_ASSIGNMENT:_
The listing should be printed again without a single change.

_SUPPLIED MATERIAL:_
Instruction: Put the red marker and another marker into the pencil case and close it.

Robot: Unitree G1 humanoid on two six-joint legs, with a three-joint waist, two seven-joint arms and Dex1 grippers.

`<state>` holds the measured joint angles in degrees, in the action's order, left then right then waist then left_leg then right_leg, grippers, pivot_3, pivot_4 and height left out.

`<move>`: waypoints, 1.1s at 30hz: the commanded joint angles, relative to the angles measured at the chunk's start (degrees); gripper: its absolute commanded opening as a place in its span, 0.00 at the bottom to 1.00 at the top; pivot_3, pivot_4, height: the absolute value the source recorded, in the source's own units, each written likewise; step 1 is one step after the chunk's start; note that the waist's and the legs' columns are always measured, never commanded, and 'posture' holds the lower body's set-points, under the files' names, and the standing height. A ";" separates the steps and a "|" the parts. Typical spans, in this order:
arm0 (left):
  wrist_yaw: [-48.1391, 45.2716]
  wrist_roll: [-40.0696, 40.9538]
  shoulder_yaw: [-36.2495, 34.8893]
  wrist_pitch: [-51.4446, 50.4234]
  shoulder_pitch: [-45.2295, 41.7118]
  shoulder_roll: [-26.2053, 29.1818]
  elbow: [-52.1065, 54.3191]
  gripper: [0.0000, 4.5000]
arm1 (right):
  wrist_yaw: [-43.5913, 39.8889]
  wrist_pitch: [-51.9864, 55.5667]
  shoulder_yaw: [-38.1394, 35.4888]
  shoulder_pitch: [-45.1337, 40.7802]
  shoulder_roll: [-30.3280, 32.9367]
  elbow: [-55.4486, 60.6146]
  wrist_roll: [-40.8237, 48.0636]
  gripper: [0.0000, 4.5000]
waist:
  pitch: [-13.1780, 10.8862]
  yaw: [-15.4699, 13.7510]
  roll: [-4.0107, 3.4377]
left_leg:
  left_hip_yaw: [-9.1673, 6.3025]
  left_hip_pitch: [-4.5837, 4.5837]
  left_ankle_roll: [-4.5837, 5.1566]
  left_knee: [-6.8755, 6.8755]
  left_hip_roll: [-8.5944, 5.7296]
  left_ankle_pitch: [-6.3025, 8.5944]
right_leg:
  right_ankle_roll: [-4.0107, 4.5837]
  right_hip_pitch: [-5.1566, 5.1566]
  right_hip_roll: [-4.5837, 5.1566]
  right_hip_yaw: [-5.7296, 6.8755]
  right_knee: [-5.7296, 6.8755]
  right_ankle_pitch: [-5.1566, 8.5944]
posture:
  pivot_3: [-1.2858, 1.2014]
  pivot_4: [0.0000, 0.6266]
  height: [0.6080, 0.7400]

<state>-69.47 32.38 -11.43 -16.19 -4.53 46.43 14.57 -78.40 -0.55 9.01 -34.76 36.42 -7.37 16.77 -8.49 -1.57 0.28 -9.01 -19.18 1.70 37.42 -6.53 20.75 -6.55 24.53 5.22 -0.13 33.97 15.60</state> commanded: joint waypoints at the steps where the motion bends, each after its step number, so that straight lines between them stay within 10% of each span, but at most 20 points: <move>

_EXPECTED ANSWER:_
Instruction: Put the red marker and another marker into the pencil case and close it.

Robot: Unitree G1 humanoid on two six-joint legs, with a three-joint waist, two seven-joint arms and Dex1 grippers.

`<state>` holds the measured joint angles in degrees, in the action's order, left then right then waist then left_leg then right_leg, grippers, pivot_3, pivot_4 and height left out.

`<move>`: waypoints, 1.1s at 30hz: the commanded joint angles, relative to the angles measured at the chunk's start (degrees); gripper: its absolute commanded opening as a place in its span, 0.00 at the bottom to 1.00 at the top; pivot_3, pivot_4, height: the absolute value the source recorded, in the source's own units, each written likewise; step 1 is one step after the chunk's start; note that the waist's and the legs' columns are always measured, never commanded, and 'posture' holds the lower body's set-points, under the files' names, and the standing height. A ";" separates the steps and a "|" the parts. Typical spans, in this order:
arm0 (left):
  wrist_yaw: [-48.1391, 45.2716]
  wrist_roll: [-40.0696, 40.9538]
  shoulder_yaw: [-36.2495, 34.8893]
  wrist_pitch: [-51.4446, 50.4234]
  shoulder_pitch: [-45.2295, 41.7118]
  shoulder_roll: [-26.2053, 29.1818]
  elbow: [-52.1065, 54.3191]
  gripper: [0.0000, 4.5000]
arm1 (right):
  wrist_yaw: [-43.5913, 39.8889]
  wrist_pitch: [-51.9864, 55.5667]
  shoulder_yaw: [-38.1394, 35.4888]
  shoulder_pitch: [-45.1337, 40.7802]
  shoulder_roll: [-30.3280, 32.9367]
  elbow: [-55.4486, 60.6146]
  wrist_roll: [-40.8237, 48.0636]
  gripper: [0.0000, 4.5000]
waist:
  pitch: [-13.1780, 10.8862]
  yaw: [-15.4699, 13.7510]
  roll: [-4.0107, 3.4377]
left_leg:
  left_hip_yaw: [-9.1673, 6.3025]
  left_hip_pitch: [-4.5837, 4.5837]
  left_ankle_roll: [-4.5837, 5.1566]
  left_knee: [-6.8755, 6.8755]
  left_hip_roll: [-8.5944, 5.7296]
  left_ankle_pitch: [-6.3025, 8.5944]
right_leg:
  right_ankle_roll: [-4.0107, 4.5837]
  right_hip_pitch: [-5.1566, 5.1566]
  right_hip_roll: [-4.5837, 5.1566]
  right_hip_yaw: [-5.7296, 6.8755]
  right_knee: [-5.7296, 6.8755]
  right_ankle_pitch: [-5.1566, 8.5944]
posture:
  pivot_3: [-1.2858, 1.2014]
  pivot_4: [0.0000, 0.6266]
  height: [0.6080, 0.7400]

<state>-69.47 32.38 -11.43 -16.19 -4.53 46.43 14.57 -78.40 -0.55 9.01 -34.76 36.42 -7.37 16.77 -8.49 -1.57 0.28 -9.01 -19.18 1.70 37.42 -6.53 20.75 -6.55 24.53 5.22 -0.13 33.97 15.60</state> commanded: joint waypoints at the steps where the motion bends, each after its step number, so that straight lines between them stay within 10% of each span, but at most 20 points: <move>

The required output is complete.